» Requirement
Print each record below word for word.

Records drawn from a dataset
BEGIN
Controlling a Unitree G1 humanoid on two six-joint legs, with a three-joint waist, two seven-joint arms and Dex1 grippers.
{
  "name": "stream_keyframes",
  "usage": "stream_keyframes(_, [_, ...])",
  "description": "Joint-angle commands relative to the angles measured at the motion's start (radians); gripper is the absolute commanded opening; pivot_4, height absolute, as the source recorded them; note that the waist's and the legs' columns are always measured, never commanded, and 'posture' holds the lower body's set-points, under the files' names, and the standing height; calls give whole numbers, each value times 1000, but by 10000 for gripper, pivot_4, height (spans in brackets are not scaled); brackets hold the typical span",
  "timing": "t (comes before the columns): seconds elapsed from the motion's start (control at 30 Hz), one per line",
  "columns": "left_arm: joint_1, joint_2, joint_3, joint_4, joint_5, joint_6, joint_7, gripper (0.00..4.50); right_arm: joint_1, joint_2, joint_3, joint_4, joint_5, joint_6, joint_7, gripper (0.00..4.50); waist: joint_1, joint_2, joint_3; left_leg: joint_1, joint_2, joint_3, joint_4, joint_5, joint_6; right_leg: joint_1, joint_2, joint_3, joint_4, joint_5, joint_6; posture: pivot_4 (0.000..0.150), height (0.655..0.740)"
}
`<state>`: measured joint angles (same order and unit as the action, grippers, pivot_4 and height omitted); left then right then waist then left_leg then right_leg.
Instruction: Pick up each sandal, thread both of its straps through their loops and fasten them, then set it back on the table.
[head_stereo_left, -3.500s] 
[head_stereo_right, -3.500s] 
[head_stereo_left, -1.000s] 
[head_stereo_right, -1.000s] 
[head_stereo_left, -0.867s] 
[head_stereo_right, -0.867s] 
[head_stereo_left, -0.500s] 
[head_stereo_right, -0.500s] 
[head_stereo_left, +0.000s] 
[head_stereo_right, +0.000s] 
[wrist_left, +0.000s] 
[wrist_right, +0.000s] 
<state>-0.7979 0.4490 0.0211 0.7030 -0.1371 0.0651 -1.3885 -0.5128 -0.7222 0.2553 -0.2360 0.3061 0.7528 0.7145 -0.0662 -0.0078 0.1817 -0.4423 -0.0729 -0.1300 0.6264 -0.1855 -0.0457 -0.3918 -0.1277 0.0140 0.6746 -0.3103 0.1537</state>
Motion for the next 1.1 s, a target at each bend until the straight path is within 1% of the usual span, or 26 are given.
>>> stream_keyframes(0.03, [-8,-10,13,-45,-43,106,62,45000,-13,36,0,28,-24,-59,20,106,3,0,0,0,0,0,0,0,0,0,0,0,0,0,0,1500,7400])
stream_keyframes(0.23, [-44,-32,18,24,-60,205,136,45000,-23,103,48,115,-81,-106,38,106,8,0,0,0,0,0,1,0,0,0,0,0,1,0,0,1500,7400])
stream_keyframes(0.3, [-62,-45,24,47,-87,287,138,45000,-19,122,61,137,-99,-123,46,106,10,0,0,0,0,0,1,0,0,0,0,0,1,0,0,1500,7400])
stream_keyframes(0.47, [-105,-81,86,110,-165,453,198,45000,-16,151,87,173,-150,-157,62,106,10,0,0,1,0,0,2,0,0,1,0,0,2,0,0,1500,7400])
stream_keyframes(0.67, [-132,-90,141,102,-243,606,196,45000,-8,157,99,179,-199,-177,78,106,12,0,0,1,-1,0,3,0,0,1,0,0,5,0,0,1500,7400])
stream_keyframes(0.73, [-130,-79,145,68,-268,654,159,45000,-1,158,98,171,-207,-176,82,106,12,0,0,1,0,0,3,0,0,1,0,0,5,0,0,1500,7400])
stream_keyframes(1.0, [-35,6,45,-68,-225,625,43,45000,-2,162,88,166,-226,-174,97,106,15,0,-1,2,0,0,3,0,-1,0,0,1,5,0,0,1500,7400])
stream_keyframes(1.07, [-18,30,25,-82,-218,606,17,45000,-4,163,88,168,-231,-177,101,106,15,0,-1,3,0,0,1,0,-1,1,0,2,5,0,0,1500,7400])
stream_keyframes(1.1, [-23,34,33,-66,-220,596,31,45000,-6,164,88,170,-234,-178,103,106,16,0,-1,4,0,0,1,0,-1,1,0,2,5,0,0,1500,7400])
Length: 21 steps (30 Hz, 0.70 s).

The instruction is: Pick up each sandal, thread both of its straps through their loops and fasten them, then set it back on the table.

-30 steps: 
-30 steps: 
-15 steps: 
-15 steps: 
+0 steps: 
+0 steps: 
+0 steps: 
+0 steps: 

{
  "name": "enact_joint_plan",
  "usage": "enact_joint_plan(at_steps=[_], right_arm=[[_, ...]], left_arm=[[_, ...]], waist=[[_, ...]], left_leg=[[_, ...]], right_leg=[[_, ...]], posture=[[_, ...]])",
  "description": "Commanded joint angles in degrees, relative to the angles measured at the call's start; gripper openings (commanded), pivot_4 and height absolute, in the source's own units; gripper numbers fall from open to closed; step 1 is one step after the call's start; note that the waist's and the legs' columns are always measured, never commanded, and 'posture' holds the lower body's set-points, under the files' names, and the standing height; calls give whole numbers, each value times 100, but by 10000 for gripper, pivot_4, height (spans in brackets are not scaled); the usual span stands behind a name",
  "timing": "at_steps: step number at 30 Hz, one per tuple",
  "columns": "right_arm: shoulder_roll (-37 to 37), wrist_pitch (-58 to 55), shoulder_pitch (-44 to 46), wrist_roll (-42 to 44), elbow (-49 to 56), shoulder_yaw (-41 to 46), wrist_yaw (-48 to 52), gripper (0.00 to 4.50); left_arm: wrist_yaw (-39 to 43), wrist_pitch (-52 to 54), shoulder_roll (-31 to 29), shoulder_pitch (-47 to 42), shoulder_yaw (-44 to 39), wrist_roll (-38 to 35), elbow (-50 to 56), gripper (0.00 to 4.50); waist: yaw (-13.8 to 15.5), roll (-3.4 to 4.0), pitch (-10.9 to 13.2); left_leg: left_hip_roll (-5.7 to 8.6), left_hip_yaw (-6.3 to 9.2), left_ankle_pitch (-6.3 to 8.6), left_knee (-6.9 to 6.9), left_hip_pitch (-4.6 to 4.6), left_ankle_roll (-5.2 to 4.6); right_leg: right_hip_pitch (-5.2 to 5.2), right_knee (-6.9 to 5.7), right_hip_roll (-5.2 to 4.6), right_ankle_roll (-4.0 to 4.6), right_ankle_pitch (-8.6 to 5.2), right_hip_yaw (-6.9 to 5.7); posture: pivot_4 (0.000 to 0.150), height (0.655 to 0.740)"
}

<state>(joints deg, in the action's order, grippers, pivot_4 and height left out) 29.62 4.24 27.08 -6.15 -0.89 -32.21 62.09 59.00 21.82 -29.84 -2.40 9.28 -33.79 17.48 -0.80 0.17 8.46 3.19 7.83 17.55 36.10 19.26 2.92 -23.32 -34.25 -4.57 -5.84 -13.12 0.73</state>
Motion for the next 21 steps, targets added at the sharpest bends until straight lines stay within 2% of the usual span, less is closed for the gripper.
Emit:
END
» Solution for this problem
Controlling a Unitree G1 humanoid on two six-joint legs, with a three-joint waist, two seven-joint arms and Dex1 grippers.
{
  "name": "stream_keyframes",
  "usage": "stream_keyframes(_, [_, ...])",
  "description": "Joint-angle commands relative to the angles measured at the motion's start (radians); gripper is the absolute commanded opening; pivot_4, height absolute, as the source recorded them; note that the waist's and the legs' columns are always measured, never commanded, and 'posture' holds the lower body's set-points, under the files' names, and the standing height; calls give whole numbers, each value times 1000, but by 10000 for gripper, pivot_4, height (spans in brackets are not scaled); brackets hold the typical span",
  "timing": "t (comes before the columns): seconds elapsed from the motion's start (control at 30 Hz), one per line",
  "columns": "left_arm: joint_1, joint_2, joint_3, joint_4, joint_5, joint_6, joint_7, gripper (0.00..4.50); right_arm: joint_1, joint_2, joint_3, joint_4, joint_5, joint_6, joint_7, gripper (0.00..4.50); waist: joint_1, joint_2, joint_3; left_leg: joint_1, joint_2, joint_3, joint_4, joint_5, joint_6; right_leg: joint_1, joint_2, joint_3, joint_4, joint_5, joint_6; posture: pivot_4 (0.000..0.150), height (0.655..0.740)"
}
`<state>`: measured joint angles (same order and unit as the action, grippers, pivot_4 and height omitted); left then right then waist then left_leg then right_leg.
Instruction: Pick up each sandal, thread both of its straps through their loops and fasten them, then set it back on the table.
[head_stereo_left, -3.500s] 
[head_stereo_right, -3.500s] 
[head_stereo_left, -1.000s] 
[head_stereo_right, -1.000s] 
[head_stereo_left, -0.867s] 
[head_stereo_right, -0.867s] 
[head_stereo_left, -0.500s] 
[head_stereo_right, -0.500s] 
[head_stereo_left, +0.000s] 
[head_stereo_right, +0.000s] 
[wrist_left, +0.000s] 
[wrist_right, +0.000s] 
<state>-0.7979 0.4490 0.0211 0.7030 -0.1371 0.0651 -1.3885 -0.5128 -0.7222 0.2553 -0.2360 0.3061 0.7528 0.7145 -0.0662 -0.0078 0.1817 -0.4423 -0.0729 -0.1300 0.6264 -0.1855 -0.0457 -0.3918 -0.1277 0.0140 0.6746 -0.3103 0.1537</state>
Motion for the next 1.1 s, a target at each bend until the straight path is within 1% of the usual span, or 26 are given.
>>> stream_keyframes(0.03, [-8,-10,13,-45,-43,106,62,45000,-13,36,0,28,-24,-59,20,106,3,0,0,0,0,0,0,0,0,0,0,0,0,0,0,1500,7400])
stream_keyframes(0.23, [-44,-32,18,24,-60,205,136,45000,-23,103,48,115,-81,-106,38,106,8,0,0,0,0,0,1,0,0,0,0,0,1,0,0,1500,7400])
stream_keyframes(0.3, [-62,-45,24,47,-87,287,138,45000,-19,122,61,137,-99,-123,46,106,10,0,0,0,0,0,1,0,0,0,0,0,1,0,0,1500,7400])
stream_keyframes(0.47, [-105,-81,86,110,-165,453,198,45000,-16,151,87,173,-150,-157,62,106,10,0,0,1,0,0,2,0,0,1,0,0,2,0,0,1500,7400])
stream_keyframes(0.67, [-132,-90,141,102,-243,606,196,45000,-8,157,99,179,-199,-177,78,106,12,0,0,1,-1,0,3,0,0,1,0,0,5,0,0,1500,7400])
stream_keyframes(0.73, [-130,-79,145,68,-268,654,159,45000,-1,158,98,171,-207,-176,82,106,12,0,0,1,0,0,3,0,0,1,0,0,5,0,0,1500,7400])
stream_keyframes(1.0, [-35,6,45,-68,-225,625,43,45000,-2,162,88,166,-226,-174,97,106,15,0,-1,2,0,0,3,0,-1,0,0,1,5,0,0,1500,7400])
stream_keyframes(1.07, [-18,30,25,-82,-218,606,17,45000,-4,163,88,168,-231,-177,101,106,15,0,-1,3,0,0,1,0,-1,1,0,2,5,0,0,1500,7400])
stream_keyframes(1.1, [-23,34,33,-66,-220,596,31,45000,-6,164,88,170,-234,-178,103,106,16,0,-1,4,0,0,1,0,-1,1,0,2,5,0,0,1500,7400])
Length: 21 steps (30 Hz, 0.70 s).

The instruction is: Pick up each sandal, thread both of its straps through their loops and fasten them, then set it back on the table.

-30 steps: 
-30 steps: 
-15 steps: 
-15 steps: 
+0 steps: 
+0 steps: 
+0 steps: 
+0 steps: 

{
  "name": "enact_joint_plan",
  "usage": "enact_joint_plan(at_steps=[_], right_arm=[[_, ...]], left_arm=[[_, ...]], waist=[[_, ...]], left_leg=[[_, ...]], right_leg=[[_, ...]], posture=[[_, ...]])",
  "description": "Commanded joint angles in degrees, relative to the angles measured at the call's start; gripper openings (commanded), pivot_4 and height absolute, in the source's own units; gripper numbers fall from open to closed; step 1 is one step after the call's start; note that the waist's and the legs' columns are always measured, never commanded, and 'posture' holds the lower body's set-points, under the files' names, and the standing height; calls give whole numbers, each value times 100, but by 10000 for gripper, pivot_4, height (spans in brackets are not scaled); the usual span stands behind a name",
  "timing": "at_steps: step number at 30 Hz, one per tuple",
  "columns": "right_arm: shoulder_roll (-37 to 37), wrist_pitch (-58 to 55), shoulder_pitch (-44 to 46), wrist_roll (-42 to 44), elbow (-49 to 56), shoulder_yaw (-41 to 46), wrist_yaw (-48 to 52), gripper (0.00 to 4.50); left_arm: wrist_yaw (-39 to 43), wrist_pitch (-52 to 54), shoulder_roll (-31 to 29), shoulder_pitch (-47 to 42), shoulder_yaw (-44 to 39), wrist_roll (-38 to 35), elbow (-50 to 56), gripper (0.00 to 4.50); waist: yaw (-13.8 to 15.5), roll (-3.4 to 4.0), pitch (-10.9 to 13.2); left_leg: left_hip_roll (-5.7 to 8.6), left_hip_yaw (-6.3 to 9.2), left_ankle_pitch (-6.3 to 8.6), left_knee (-6.9 to 6.9), left_hip_pitch (-4.6 to 4.6), left_ankle_roll (-5.2 to 4.6); right_leg: right_hip_pitch (-5.2 to 5.2), right_knee (-6.9 to 5.7), right_hip_roll (-5.2 to 4.6), right_ankle_roll (-4.0 to 4.6), right_ankle_pitch (-8.6 to 5.2), right_hip_yaw (-6.9 to 5.7); posture: pivot_4 (0.000 to 0.150), height (0.655 to 0.740)"
}

<state>(joints deg, in the action's order, grippers, pivot_4 and height left out) 29.62 4.24 27.08 -6.15 -0.89 -32.21 62.09 59.00 21.82 -29.84 -2.40 9.28 -33.79 17.48 -0.80 0.17 8.46 3.19 7.83 17.55 36.10 19.26 2.92 -23.32 -34.25 -4.57 -5.84 -13.12 0.73</state>
Motion for the next 21 steps, targets added at the sharpest bends until straight lines stay within 2% of the usual span, less is closed for the gripper.
Emit:

The exercise closes with this answer.